:: What this task involves ::
Below this line is a listing that includes pictures. Copy exactly, and only, the lines from the one containing "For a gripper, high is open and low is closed" through the one containing "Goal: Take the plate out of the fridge"; the pictures do not go in the copy.

[[ The records, beginning ]]

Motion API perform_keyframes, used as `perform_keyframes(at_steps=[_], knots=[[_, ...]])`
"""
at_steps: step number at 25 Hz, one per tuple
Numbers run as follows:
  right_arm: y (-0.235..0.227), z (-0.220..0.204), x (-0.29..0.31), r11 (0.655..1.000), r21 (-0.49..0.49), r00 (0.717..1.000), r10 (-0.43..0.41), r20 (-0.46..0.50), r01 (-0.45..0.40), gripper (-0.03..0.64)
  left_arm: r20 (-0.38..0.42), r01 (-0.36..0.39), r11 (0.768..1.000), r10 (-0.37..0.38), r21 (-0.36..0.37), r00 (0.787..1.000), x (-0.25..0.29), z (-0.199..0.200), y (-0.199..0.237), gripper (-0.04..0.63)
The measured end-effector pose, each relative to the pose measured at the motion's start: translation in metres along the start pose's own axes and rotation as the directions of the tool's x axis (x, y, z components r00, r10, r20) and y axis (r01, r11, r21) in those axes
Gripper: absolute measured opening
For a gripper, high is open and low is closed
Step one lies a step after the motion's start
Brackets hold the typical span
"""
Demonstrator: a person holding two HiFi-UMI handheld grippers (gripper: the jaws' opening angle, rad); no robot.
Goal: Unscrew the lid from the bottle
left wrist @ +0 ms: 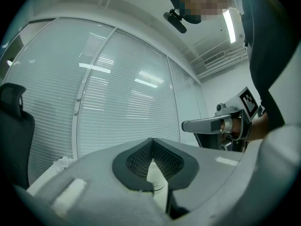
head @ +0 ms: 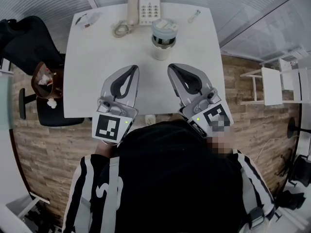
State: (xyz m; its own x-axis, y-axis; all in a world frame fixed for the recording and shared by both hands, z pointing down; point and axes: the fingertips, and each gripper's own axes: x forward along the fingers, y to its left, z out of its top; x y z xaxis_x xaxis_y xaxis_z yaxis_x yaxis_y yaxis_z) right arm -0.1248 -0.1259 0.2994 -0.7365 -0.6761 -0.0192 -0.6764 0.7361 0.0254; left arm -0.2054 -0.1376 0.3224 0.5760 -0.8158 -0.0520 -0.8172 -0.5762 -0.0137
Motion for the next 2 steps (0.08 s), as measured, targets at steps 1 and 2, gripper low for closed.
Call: perform_keyframes(at_steps=[1,2], knots=[[-0.0003,-0.0012,0.0001,1.0,-0.004,1.0,0.001,-0.002,-0.001,0.0,0.0,0.002,1.0,-0.002,-0.003,1.0,0.0003,-0.0006,0.0002,0.0],[-0.0005,-0.0024,0.0002,1.0,-0.008,1.0,0.001,-0.005,-0.002,0.0,-0.001,0.004,1.0,-0.004,-0.005,1.0,0.0007,-0.0011,0.0004,0.0]])
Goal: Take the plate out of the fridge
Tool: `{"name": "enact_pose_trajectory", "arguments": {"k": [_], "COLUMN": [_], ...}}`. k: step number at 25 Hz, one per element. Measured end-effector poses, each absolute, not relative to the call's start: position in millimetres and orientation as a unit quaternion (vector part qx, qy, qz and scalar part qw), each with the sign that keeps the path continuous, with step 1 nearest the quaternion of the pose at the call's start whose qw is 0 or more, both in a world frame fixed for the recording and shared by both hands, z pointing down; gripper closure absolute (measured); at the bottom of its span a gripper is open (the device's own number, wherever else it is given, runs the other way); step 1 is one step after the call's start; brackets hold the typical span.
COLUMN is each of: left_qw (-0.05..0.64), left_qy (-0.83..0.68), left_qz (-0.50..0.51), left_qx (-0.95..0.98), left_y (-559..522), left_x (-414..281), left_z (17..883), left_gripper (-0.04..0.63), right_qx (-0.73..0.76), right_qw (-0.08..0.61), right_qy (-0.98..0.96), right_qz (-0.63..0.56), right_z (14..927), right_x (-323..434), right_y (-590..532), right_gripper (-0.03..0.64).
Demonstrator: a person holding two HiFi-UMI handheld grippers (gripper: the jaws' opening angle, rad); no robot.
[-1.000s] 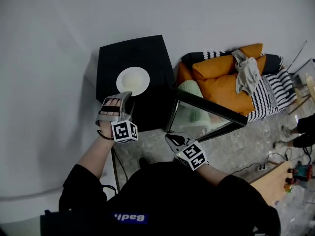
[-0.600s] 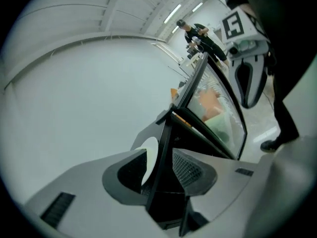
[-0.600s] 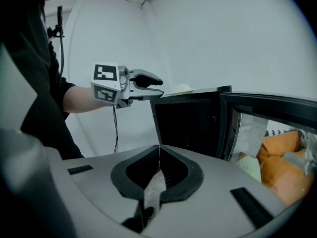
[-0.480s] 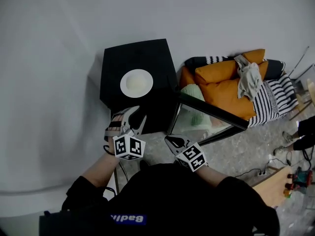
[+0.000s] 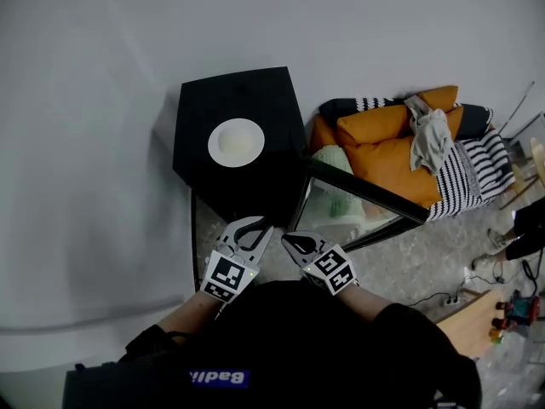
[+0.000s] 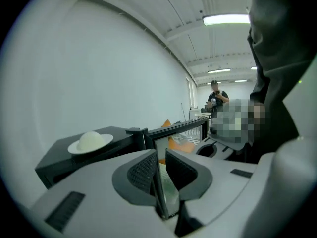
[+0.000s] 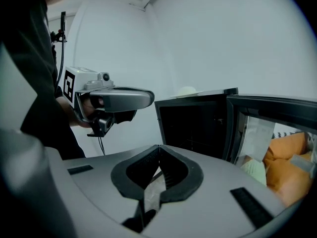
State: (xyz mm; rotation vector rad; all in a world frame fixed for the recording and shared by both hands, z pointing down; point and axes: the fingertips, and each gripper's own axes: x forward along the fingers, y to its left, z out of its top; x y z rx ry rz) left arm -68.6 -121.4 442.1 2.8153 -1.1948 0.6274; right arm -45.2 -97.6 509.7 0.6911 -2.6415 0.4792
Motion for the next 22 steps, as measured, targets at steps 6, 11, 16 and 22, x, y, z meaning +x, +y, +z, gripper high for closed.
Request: {"name": "enact_pose_trajectory", "arguments": {"k": [6,11,16,22], "left_qw": [0.103,0.150,0.148,0.158], "left_qy": [-0.370,-0.348,-0.338,-0.332], "left_qz": [0.153,0.101,0.101,0.088], "left_qx": [0.911,0.920,0.924,0.926], "left_y": [-94.6,-87.1,-79.5,-75.9], "left_x": [-73.5,-71.4,-70.0,-71.1], "left_z": [460.2,462.9,466.5,464.4], "left_gripper": [0.584,0.586,0.586,0.586], "right_qx": [0.230,0.214,0.207,0.194], "right_qw": [0.173,0.157,0.139,0.118], "right_qy": [-0.943,-0.952,-0.958,-0.963], "right_qz": [0.167,0.154,0.144,0.142], "right_z": [502.4,492.9,483.3,475.0], "right_x": [-48.6,-57.6,-61.5,-64.8], "right_y": [-92.0,-87.8,-85.6,-81.2], "right_gripper": [0.607,0.607,0.607,0.607]}}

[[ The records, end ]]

:: Solution ::
For a gripper, high is open and low is closed
Step one lies a step after the motion's start
Brackets hold the typical span
"""
Demonstrator: a person holding two HiFi-UMI handheld grippers (gripper: the jaws' opening angle, rad); no robot.
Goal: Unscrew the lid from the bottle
left wrist @ +0 ms: 
head @ +0 ms: 
State: (xyz m; its own x-axis, y-axis; all in a world frame fixed for the recording and shared by both hands, z pointing down; point and axes: the fingertips, and each gripper's own axes: x forward along the fingers, y to its left, z out of its top; x y z xaxis_x xaxis_y xaxis_z yaxis_x yaxis_y yaxis_z) right arm -0.1248 -0.1259 0.2994 -0.7365 -0.6761 -0.0192 -0.6764 0.7361 0.0254; left arm -0.2054 -0.1376 0.3224 0.5760 -0.8158 -0.0520 -0.8172 -0.5762 -0.0137
Motion for the next 2 steps (0.08 s), as measured, targets at steps 1 and 2, gripper low for closed.
Call: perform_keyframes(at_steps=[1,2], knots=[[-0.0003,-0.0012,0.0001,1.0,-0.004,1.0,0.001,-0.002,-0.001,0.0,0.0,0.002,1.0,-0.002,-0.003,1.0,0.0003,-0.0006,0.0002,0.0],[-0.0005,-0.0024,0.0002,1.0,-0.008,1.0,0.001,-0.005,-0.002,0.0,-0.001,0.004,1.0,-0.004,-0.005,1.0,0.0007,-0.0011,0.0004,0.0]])
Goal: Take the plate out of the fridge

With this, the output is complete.